EXERCISE DETAILS
Answer with one figure only, the number of lines below in which "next" occurs.

━━━━

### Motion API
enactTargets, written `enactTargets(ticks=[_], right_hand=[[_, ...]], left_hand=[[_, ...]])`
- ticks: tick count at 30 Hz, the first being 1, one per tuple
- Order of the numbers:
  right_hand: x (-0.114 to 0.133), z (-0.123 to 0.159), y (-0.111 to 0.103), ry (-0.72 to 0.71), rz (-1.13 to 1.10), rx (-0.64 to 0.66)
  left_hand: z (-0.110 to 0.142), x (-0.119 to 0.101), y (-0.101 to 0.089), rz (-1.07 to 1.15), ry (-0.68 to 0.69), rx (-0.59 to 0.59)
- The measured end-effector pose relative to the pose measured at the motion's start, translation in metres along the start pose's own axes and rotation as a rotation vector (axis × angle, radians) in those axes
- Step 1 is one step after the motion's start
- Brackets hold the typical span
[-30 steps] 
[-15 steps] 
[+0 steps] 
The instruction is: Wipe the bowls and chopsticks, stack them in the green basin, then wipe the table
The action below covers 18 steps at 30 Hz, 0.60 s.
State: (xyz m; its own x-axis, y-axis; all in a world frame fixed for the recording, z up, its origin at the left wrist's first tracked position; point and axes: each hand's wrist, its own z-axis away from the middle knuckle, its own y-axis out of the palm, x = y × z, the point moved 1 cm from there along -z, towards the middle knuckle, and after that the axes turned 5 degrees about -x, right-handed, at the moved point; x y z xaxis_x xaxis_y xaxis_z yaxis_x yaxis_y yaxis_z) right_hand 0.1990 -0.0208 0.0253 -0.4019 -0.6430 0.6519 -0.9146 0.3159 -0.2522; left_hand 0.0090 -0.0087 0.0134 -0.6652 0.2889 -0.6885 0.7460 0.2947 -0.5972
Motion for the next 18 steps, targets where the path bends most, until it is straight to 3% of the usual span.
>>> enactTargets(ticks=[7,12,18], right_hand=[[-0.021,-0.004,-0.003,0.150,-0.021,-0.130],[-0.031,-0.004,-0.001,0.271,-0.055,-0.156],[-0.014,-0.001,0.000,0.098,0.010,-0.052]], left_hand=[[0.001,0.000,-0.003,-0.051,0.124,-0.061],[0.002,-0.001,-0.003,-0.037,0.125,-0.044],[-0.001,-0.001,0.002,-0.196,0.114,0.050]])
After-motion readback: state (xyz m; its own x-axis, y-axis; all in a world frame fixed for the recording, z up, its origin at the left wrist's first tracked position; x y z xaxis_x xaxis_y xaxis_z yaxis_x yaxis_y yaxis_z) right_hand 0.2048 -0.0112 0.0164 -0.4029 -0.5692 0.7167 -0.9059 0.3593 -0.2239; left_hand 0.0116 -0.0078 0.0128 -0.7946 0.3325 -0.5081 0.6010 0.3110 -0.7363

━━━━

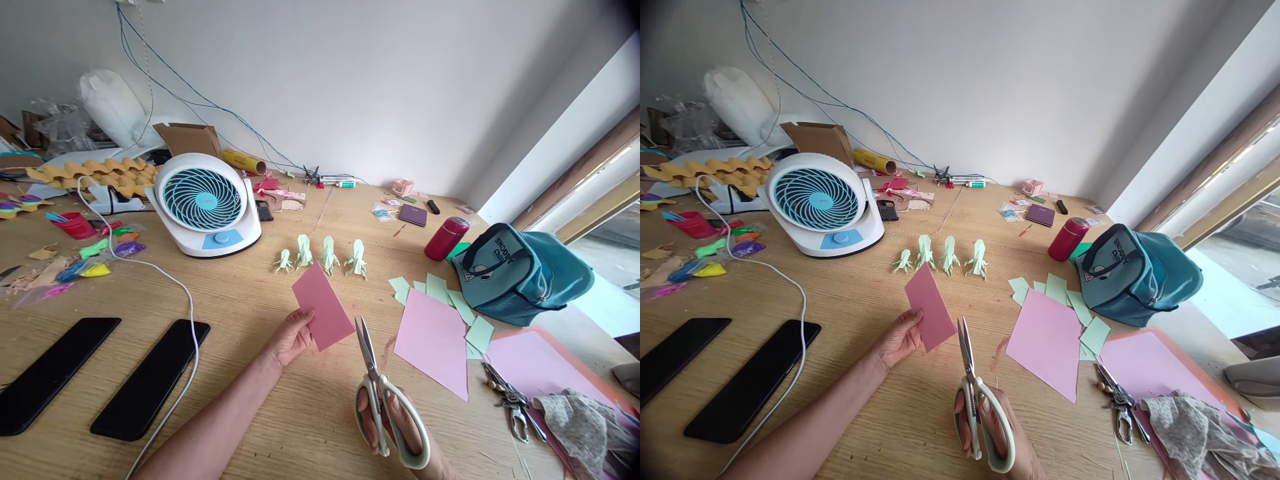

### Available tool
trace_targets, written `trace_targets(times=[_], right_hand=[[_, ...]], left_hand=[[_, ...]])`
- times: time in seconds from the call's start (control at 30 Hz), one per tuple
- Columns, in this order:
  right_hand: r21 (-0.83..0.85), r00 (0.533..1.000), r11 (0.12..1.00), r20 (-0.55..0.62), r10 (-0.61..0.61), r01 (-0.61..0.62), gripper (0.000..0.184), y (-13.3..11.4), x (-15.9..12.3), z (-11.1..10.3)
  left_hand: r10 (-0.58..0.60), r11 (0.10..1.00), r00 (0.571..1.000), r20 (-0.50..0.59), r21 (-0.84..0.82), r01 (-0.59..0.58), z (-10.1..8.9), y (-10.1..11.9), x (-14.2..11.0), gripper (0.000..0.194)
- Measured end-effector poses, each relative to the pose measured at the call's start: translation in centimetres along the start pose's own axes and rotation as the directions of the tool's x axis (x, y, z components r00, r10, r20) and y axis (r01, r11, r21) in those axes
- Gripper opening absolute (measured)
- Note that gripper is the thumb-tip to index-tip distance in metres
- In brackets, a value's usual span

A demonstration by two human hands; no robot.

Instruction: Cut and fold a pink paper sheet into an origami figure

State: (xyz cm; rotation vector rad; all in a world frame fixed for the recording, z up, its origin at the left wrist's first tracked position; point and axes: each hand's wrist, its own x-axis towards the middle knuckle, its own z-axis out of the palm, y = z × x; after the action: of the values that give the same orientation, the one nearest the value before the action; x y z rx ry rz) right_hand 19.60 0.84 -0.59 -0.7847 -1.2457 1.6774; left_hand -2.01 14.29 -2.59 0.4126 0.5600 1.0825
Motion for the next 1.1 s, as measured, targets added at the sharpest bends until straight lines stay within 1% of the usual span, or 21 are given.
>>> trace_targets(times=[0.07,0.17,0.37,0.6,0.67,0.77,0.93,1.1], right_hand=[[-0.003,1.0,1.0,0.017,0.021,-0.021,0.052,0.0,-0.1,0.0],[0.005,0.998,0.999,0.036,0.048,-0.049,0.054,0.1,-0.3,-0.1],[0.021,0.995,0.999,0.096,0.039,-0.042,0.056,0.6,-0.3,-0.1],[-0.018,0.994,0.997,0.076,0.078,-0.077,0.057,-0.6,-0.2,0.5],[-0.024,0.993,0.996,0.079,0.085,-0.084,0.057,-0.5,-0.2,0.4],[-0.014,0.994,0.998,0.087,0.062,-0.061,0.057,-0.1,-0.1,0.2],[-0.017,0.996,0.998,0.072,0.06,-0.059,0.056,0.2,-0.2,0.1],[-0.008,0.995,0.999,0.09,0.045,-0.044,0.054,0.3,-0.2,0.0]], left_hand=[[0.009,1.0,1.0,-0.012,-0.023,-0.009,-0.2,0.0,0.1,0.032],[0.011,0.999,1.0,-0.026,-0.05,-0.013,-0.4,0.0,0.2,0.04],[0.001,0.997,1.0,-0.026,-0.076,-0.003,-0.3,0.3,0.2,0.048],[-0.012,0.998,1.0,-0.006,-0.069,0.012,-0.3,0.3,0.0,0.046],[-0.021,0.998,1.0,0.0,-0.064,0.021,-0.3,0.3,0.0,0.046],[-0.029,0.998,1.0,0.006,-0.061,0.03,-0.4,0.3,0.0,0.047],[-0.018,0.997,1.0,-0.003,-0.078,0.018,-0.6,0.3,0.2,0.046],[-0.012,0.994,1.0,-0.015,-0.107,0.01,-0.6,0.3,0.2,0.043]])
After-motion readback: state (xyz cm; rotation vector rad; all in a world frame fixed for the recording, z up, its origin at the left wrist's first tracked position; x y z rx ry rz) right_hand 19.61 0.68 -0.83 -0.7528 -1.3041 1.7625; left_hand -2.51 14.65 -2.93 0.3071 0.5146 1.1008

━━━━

RESPONSE
2